Call it a tale of two trials. Both involved younger gay men accused of killing an older gay man. In one, the defense was that the death occurred during rough sex. In the second, the defense wanted to use that story, but was barred by the judge. The outcomes were very different.
After first telling police that he killed Edgard Mercado in self-defense, Davawn Robinson, now 28, changed his story. On the witness stand at his 2011 trial, he said he accidentally strangled Mercado to death in the 39-year-old gay man’s East Village apartment during kinky sex. After jurors failed to reach a verdict, a mistrial was declared. Jurors told Gay City News then that Robinson was “not believable,” one said, but another told the newspaper, “There was a sexual environment, but it was not clear what that meant.”
At his retrial in 2012, jurors heard the same evidence and again weighed second-degree murder, manslaughter, and criminally negligent homicide, which carry sentences ranging from 25-to-life, up to 15 years, and up to four years in prison, respectively.
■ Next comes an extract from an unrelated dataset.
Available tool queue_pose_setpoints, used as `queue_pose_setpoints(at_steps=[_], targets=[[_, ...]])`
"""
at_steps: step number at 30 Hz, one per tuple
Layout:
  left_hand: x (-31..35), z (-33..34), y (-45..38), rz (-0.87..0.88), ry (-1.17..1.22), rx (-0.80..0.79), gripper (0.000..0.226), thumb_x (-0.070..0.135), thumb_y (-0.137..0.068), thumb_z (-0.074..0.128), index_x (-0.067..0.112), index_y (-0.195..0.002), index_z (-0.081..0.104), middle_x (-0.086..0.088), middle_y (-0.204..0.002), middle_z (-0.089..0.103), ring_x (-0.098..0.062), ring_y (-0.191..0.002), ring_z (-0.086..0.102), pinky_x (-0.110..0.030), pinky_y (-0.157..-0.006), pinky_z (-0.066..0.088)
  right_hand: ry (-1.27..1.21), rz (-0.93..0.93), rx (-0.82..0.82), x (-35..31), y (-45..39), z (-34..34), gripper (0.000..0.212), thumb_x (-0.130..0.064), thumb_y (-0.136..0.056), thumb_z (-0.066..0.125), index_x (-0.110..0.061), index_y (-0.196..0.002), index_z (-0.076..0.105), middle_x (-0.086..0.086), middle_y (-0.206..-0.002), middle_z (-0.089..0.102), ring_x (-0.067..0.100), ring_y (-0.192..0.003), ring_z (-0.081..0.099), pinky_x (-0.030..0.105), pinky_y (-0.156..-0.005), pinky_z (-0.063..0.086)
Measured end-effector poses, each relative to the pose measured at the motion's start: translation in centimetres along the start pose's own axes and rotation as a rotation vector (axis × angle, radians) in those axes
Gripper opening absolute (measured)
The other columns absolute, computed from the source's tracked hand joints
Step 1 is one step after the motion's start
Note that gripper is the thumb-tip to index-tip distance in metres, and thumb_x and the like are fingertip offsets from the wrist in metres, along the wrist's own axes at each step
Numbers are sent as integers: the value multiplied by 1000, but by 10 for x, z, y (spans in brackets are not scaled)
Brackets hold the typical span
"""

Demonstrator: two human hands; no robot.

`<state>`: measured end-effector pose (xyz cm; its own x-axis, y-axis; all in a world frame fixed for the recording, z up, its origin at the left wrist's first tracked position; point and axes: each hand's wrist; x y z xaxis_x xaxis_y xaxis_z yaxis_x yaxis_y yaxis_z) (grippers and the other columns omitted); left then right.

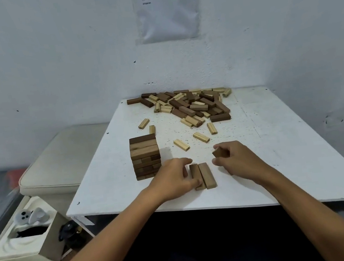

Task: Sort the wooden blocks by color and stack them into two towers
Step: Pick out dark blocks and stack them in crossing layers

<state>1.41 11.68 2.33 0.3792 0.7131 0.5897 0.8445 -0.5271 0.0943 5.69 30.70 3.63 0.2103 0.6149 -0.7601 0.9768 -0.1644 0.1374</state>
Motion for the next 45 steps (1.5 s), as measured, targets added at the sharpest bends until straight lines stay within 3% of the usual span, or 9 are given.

The prosecution wanted a murder conviction, and the defense wanted a guilty verdict on criminally negligent homicide. The Manhattan jury convicted Robinson of manslaughter after deliberating for a day.
Ability to mount a kinky sex murder defense might have been pivotal
Robinson had his first parole hearing in 2013 and will have additional hearings every two years. If he cooperates with state prison rules, he is eligible for a conditional release in 2019.
At the 2015 trial of Edwin Faulkner, 33, and Juan Carlos Martinez-Herrera, 30, the gay couple who killed John Laubach in 2012, jurors never heard the story that Faulkner told police — Laubach died accidentally as he choked him while the 57-year-old gay man performed oral sex on Martinez-Herrera. The prosecution never introduced Faulkner’s statement, choosing instead to rely on two short admissions to the killing by the defendants as well as other evidence.
The couple killed Laubach in his Chelsea apartment, robbed the apartment, and fled to Florida where they were arrested roughly two weeks after Laubach was found dead.
The defense wanted to discuss Laubach’s two suicide attempts, his treatment for depression, his HIV status, some science that links depression to paraphilias, such as erotic asphyxiation, and that the death occurred during rough sex. Without Faulkner’s statement, Bonnie Wittner, the judge in the case, barred a kinky sex defense and dismissed the rest of what the defense hoped to introduce as prejudicial.
“You can’t argue from evidence that’s not in the case,” said Daniel C. Richman, a professor who teaches criminal procedure at Columbia Law School, who was not involved in the trial.
Wittner maintained her position on the defense requests even after Paul Bridgewater, a prosecution witness and a friend of Laubach’s, told jurors that Laubach had AIDS and after Martinez-Herrera testified late in the trial that “Jack liked to get choked when he sucked my dick.”
Laubach had known the couple for several months before his death and regularly paid them for sex. They had a falling out after Faulkner stole from Laubach. The older man reported to acquaintances that he was afraid of the couple.
On October 19, toward the end of the three-and-a-half week trial in Manhattan Supreme Court, Dr. Mark Taff, a defense expert, was disputing the testimony of a prosecution expert on the cause of Laubach’s death and he began to discuss asphyxia and sex.
“Let’s call it kinky sex,” Taff said, but stopped after an objection from Lanita Hobbs, the assistant district attorney who led the prosecution.
With the jury out of the courtroom, Wittner and Daniel Parker, who represents Martinez-Herrera, had yet another fight over the evidence the defense was allowed to present, with the judge again asserting that no evidence supported a kinky sex defense. Parker pointed to Martinez-Herrera’s testimony.
“That’s evidence of sex,” Parker said. “The record couldn’t be more clear.”
Jurors took about seven hours to find Faulkner and Martinez-Herrera guilty of felony murder, a charge based on them causing Laubach’s death in the course of committing another felony — in this case, robbery and kidnapping — and second–degree manslaughter. Jurors were not given a lower level felony charge, such as criminally negligent homicide, to consider.
Whether Wittner’s limits on the defense will survive an appeal remains to be seen.
“There’s a thumb on the scale, a constitutional thumb on the scale, that argues in favor of the defendant getting to put on a defense,” Richman said. “If you’re asking is this an area where judges should be very careful, the answer is yes.”
Faulkner and Martinez-Herrera were scheduled to be sentenced on December 7, but that was put off until January 20 at the request of both the prosecution and the defense.
A “collective of queer and trans people of color with experiences of homelessness and involvement in the sex trades” is “organizing around the wrongful convictions of Edwin Faulkner and Juan Carlos Martinez-Herrera. Until they are free!,” according to the collective’s website, freeedwinandjuancarlos.com.
Eleven collective members attended the December 7 proceeding and told Gay City News that some members would send letters to Wittner arguing for lenient sentences. To date, the group has raised $541 for the couple on youcaring.com, a fundraising website.